"""

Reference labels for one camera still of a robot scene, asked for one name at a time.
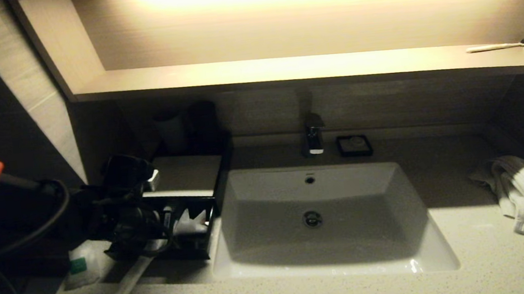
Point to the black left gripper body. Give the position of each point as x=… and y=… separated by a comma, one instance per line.
x=131, y=224

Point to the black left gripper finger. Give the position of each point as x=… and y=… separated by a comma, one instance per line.
x=167, y=225

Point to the puffy white pouch packet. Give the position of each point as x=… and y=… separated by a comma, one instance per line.
x=192, y=225

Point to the packaged toothbrush with green label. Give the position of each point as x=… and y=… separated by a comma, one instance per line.
x=126, y=288

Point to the square sachet with green label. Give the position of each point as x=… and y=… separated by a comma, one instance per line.
x=82, y=270

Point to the dark brown cup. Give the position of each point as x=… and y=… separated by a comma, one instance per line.
x=202, y=124

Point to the pale grey cup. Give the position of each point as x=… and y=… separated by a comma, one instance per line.
x=171, y=129

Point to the chrome sink drain plug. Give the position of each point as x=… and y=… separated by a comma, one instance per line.
x=313, y=219

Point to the white ceramic sink basin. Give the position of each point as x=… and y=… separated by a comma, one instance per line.
x=329, y=227

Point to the chrome faucet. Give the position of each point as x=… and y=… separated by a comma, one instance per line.
x=313, y=136

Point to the black soap dish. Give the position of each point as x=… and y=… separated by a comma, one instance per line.
x=354, y=146

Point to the white toothbrush black head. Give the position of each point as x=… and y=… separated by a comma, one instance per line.
x=495, y=46

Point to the wooden wall shelf niche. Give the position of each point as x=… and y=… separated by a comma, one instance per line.
x=283, y=69

"""

Without including any picture, reproduce all of the material exactly.

Reference labels for one camera still of a robot scene, asked for one name at a time.
Point to the black left gripper body. Give the position of each point as x=… and y=… separated by a comma, one instance per line.
x=131, y=224

Point to the black left gripper finger. Give the position of each point as x=… and y=… separated by a comma, one instance per line.
x=167, y=225

Point to the puffy white pouch packet. Give the position of each point as x=… and y=… separated by a comma, one instance per line.
x=192, y=225

Point to the packaged toothbrush with green label. Give the position of each point as x=… and y=… separated by a comma, one instance per line.
x=126, y=288

Point to the square sachet with green label. Give the position of each point as x=… and y=… separated by a comma, one instance per line.
x=82, y=270

Point to the dark brown cup. Give the position of each point as x=… and y=… separated by a comma, one instance per line.
x=202, y=124

Point to the pale grey cup. Give the position of each point as x=… and y=… separated by a comma, one instance per line.
x=171, y=129

Point to the chrome sink drain plug. Give the position of each point as x=… and y=… separated by a comma, one instance per line.
x=313, y=219

Point to the white ceramic sink basin. Give the position of each point as x=… and y=… separated by a comma, one instance per line.
x=329, y=227

Point to the chrome faucet. Give the position of each point as x=… and y=… separated by a comma, one instance per line.
x=313, y=136

Point to the black soap dish. Give the position of each point as x=… and y=… separated by a comma, one instance per line.
x=354, y=146

Point to the white toothbrush black head. Give the position of each point as x=… and y=… separated by a comma, one instance per line.
x=495, y=46

Point to the wooden wall shelf niche. Give the position of each point as x=… and y=… separated by a comma, one instance per line.
x=283, y=69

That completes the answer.